**Exercise goal**
The whole of the data is to be reproduced exactly.

----

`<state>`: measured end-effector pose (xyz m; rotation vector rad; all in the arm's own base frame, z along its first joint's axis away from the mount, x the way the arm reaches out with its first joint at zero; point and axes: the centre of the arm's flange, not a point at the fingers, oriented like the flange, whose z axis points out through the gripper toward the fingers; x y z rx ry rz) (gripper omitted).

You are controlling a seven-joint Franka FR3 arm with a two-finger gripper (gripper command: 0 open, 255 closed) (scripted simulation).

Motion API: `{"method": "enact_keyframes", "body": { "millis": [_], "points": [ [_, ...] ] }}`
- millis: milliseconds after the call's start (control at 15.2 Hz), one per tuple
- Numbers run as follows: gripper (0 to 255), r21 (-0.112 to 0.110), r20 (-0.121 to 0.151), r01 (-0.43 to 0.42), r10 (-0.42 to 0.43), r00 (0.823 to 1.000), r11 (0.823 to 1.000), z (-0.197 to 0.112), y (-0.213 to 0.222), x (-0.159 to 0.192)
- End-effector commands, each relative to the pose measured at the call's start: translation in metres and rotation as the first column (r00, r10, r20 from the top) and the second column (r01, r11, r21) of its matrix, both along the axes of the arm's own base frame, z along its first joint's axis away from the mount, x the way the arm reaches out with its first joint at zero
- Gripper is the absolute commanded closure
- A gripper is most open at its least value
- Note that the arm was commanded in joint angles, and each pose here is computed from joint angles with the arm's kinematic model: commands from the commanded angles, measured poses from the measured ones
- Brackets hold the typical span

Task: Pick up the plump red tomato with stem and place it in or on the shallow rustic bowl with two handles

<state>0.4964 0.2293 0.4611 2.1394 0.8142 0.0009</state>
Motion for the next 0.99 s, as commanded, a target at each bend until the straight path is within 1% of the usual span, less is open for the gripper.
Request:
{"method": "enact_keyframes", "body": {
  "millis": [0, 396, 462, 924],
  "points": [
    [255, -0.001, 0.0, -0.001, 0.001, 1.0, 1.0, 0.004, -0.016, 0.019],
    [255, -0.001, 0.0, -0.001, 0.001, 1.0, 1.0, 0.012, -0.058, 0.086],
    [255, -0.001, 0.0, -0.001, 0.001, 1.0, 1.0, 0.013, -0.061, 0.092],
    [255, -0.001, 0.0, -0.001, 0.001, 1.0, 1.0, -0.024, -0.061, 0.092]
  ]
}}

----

**Written solution**
`<state>`: measured end-effector pose (xyz m; rotation vector rad; all in the arm's own base frame, z along its first joint's axis away from the mount, x the way the arm reaches out with its first joint at zero; point and axes: the centre of the arm's flange, not a point at the fingers, oriented like the flange, whose z axis points out through the gripper toward the fingers; x y z rx ry rz) (gripper omitted).

You are controlling a seven-joint Franka FR3 arm with a two-finger gripper (gripper command: 0 open, 255 closed) (scripted simulation).

Motion API: `{"method": "enact_keyframes", "body": { "millis": [_], "points": [ [_, ...] ] }}`
- millis: milliseconds after the call's start (control at 15.2 Hz), one per tuple
- Numbers run as follows: gripper (0 to 255), r21 (-0.112 to 0.110), r20 (-0.121 to 0.151), r01 (-0.43 to 0.42), r10 (-0.42 to 0.43), r00 (0.823 to 1.000), r11 (0.823 to 1.000), z (-0.197 to 0.112), y (-0.213 to 0.222), x (-0.159 to 0.192)
- End-effector commands, each relative to the pose measured at the call's start: translation in metres and rotation as the first column (r00, r10, r20 from the top) and the second column (r01, r11, r21) of its matrix, both along the axes of the arm's own base frame, z along its first joint's axis away from the mount, x the way the arm reaches out with its first joint at zero
- Gripper is the absolute commanded closure
- A gripper is most open at its least value
- Note that the arm was commanded in joint angles, and each pose here is computed from joint angles with the arm's kinematic model: commands from the commanded angles, measured poses from the measured ones
- Brackets hold the typical span

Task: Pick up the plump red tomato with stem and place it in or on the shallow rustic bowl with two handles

<state>0.4964 0.2293 0.4611 2.1394 0.8142 0.0009</state>
Motion for the next 0.99 s, as commanded, a target at each bend until the straight path is within 1% of the usual span, less is open for the gripper.
Request:
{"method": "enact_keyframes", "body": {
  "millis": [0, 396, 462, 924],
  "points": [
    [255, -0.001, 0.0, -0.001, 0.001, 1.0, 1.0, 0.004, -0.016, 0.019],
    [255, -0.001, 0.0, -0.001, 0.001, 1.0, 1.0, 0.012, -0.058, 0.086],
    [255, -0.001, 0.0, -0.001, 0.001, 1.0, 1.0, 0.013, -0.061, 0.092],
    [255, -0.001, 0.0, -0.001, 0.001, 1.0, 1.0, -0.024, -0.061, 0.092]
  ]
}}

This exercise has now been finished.